2024 Business Women Awards
ACHIEVEMENT HONOREE: Mariana R. Silva-Buck
Little Maven Lemonade co-owner
WHEN LIFE HANDS you lemons, don’t just make lemonade. Consider Mariana R. Silva-Buck’s solution – a lemonade company launched from her daughter’s lemonade stand.
Since 2020, Little Maven Lemonade has sold 50,000 bottles. Many of the company’s 50 or so clients are in the food service industry and range in location from Rhode Island to Florida, California and London.
Silva-Buck’s daughter, Sofia, used to do all the labeling, but these days, aside from bottling, Silva-Buck flies solo, doing everything from marketing to sales. It’s a long way from her comfortable life growing up in Brazil, where she says kids don’t have lemonade stands.
“I was a typical kid from Rio, a bit of a beach bum,” she said. “I went to private school, and Sundays were at my grandmother’s house.”
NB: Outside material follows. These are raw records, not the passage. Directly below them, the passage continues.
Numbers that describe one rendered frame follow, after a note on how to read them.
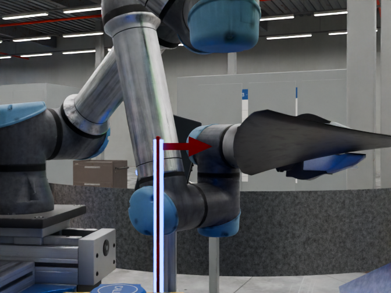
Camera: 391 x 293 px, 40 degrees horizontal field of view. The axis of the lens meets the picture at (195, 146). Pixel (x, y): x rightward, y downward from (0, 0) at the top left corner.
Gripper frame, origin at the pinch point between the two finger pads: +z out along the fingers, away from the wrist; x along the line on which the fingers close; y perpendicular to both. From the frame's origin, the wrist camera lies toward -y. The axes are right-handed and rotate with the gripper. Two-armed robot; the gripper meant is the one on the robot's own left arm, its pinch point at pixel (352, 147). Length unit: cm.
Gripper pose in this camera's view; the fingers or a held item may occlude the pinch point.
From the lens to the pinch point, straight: 72.4
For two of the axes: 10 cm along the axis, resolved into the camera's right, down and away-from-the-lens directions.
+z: 6.0, 0.2, -8.0
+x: -0.9, 9.9, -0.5
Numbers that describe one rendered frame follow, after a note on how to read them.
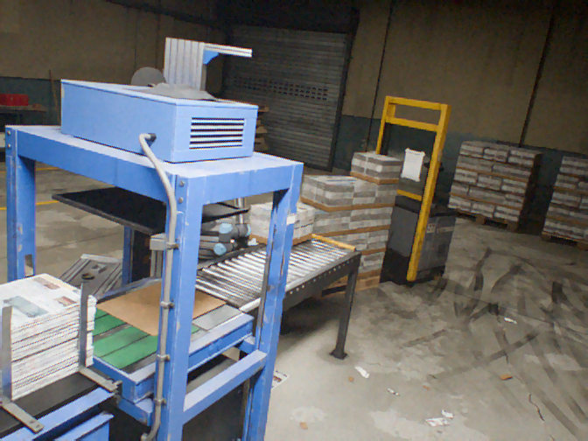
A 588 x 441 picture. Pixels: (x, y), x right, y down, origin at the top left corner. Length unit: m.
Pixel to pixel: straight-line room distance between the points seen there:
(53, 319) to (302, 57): 10.64
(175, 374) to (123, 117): 0.90
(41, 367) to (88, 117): 0.88
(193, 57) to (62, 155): 1.79
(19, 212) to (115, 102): 0.64
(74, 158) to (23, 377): 0.73
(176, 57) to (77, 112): 1.63
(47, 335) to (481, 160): 7.83
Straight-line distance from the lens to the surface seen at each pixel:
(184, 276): 1.62
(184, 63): 3.59
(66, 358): 1.91
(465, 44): 10.71
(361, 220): 4.67
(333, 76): 11.55
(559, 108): 10.35
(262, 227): 3.35
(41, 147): 2.07
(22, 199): 2.26
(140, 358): 2.02
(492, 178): 8.86
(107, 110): 1.95
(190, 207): 1.55
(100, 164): 1.81
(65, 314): 1.83
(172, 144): 1.72
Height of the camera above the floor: 1.86
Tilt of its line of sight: 15 degrees down
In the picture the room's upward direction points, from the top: 8 degrees clockwise
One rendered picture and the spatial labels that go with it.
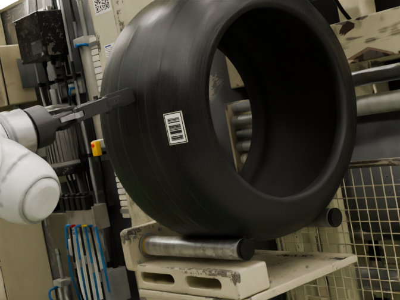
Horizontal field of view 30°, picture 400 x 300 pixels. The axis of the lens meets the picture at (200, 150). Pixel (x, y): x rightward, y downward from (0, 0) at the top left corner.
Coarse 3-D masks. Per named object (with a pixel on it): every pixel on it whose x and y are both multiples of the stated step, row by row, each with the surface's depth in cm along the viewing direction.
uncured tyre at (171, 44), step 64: (192, 0) 147; (256, 0) 153; (128, 64) 150; (192, 64) 142; (256, 64) 190; (320, 64) 180; (128, 128) 149; (192, 128) 141; (256, 128) 191; (320, 128) 183; (128, 192) 160; (192, 192) 144; (256, 192) 149; (320, 192) 161
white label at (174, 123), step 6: (168, 114) 140; (174, 114) 139; (180, 114) 139; (168, 120) 140; (174, 120) 140; (180, 120) 139; (168, 126) 140; (174, 126) 140; (180, 126) 139; (168, 132) 141; (174, 132) 140; (180, 132) 140; (168, 138) 141; (174, 138) 140; (180, 138) 140; (186, 138) 139; (174, 144) 141
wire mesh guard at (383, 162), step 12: (348, 168) 187; (360, 168) 184; (372, 180) 182; (336, 192) 192; (384, 192) 180; (396, 204) 178; (324, 228) 197; (372, 240) 186; (384, 252) 183; (396, 264) 181; (324, 276) 200; (336, 276) 197; (360, 276) 191; (348, 288) 195
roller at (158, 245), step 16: (144, 240) 176; (160, 240) 171; (176, 240) 166; (192, 240) 162; (208, 240) 158; (224, 240) 154; (240, 240) 150; (176, 256) 168; (192, 256) 162; (208, 256) 158; (224, 256) 153; (240, 256) 150
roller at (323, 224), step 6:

As a teenager, Silva-Buck dreamed of being in show business, and spent six years in the theater and two years as a TV extra. Her parents weren’t exactly thrilled. Even after they saw her do an audition and understood her entertainment itch, they still pressured her to get a job. With show biz aspirations shifting to working behind the scenes, she went to college for journalism and communications through an exchange program abroad.
Silva-Buck spent five months in Vermont, fell in love with the United States, went home for a brief time, then came back to New Mexico. She worked in a restaurant there and got married.
By the time her daughter wanted to launch her lemonade stand, Silva-Buck, now divorced, had acquired the skills to turn a hobby into a business. She and Sofia began bottling homemade lemonade and taking it to different events.
What started almost as a lark took off as Silva-Buck and her daughter were invited to bring their lemonade to events at Lesley University and the Brazilian consulate in Boston. They moved from Massachusetts to Warren to be closer to the ocean. That’s where Silva-Buck discovered Hope & Main, the incubator for small food-related businesses.
Then in March 2020, the world shut down as COVID-19 began tightening its grip.
“In a way, it was a blessing,” she said. “Without the pandemic, I wouldn’t have had opportunities in the food industry. Those who saw gaps and how to fill them are the ones who became successful. I saw a boom in home deliveries and meal prep. I approached small, local food companies and asked to partner with them, making some of their deliveries.”